State how many lines of the entries hold the string "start", and output nothing but that count.

___ SOURCE INFORMATION ___

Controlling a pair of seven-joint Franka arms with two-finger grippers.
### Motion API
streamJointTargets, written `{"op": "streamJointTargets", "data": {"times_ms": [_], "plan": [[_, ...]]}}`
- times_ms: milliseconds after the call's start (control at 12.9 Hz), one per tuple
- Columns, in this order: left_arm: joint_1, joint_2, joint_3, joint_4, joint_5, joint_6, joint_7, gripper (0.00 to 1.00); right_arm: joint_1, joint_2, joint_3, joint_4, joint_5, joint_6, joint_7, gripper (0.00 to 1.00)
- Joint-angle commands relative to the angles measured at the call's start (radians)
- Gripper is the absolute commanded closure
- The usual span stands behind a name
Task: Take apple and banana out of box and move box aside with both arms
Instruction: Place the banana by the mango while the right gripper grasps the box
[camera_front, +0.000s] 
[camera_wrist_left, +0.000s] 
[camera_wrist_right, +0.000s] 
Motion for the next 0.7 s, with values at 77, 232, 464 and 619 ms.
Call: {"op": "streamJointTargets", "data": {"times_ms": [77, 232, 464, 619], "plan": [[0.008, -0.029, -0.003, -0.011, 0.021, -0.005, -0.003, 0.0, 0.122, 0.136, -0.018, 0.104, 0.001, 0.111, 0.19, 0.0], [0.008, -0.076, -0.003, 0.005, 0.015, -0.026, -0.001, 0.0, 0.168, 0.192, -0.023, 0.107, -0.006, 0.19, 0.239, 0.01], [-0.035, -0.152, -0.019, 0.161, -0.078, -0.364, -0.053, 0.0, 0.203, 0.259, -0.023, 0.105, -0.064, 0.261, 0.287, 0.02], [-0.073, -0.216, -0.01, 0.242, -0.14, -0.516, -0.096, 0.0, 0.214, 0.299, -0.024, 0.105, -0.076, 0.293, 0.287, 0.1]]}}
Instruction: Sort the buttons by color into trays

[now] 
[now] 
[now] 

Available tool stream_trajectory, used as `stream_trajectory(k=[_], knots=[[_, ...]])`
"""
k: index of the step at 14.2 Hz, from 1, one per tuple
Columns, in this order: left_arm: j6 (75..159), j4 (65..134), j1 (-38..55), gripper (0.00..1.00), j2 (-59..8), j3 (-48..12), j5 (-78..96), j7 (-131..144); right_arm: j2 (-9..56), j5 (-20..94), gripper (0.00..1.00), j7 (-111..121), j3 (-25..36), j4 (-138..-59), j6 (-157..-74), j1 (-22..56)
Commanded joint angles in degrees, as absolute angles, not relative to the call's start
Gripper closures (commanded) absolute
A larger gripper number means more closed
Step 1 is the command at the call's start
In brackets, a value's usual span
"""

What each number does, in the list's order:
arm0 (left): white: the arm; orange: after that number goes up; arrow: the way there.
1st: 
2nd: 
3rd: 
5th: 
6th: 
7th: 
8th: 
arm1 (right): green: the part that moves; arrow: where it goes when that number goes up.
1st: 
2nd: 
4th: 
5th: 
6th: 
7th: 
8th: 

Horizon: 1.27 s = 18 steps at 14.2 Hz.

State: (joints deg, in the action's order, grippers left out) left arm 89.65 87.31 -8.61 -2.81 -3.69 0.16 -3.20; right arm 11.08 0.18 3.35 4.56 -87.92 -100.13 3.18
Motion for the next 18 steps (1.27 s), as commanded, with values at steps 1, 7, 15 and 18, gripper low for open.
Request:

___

ANSWER TO THIS EXERCISE
4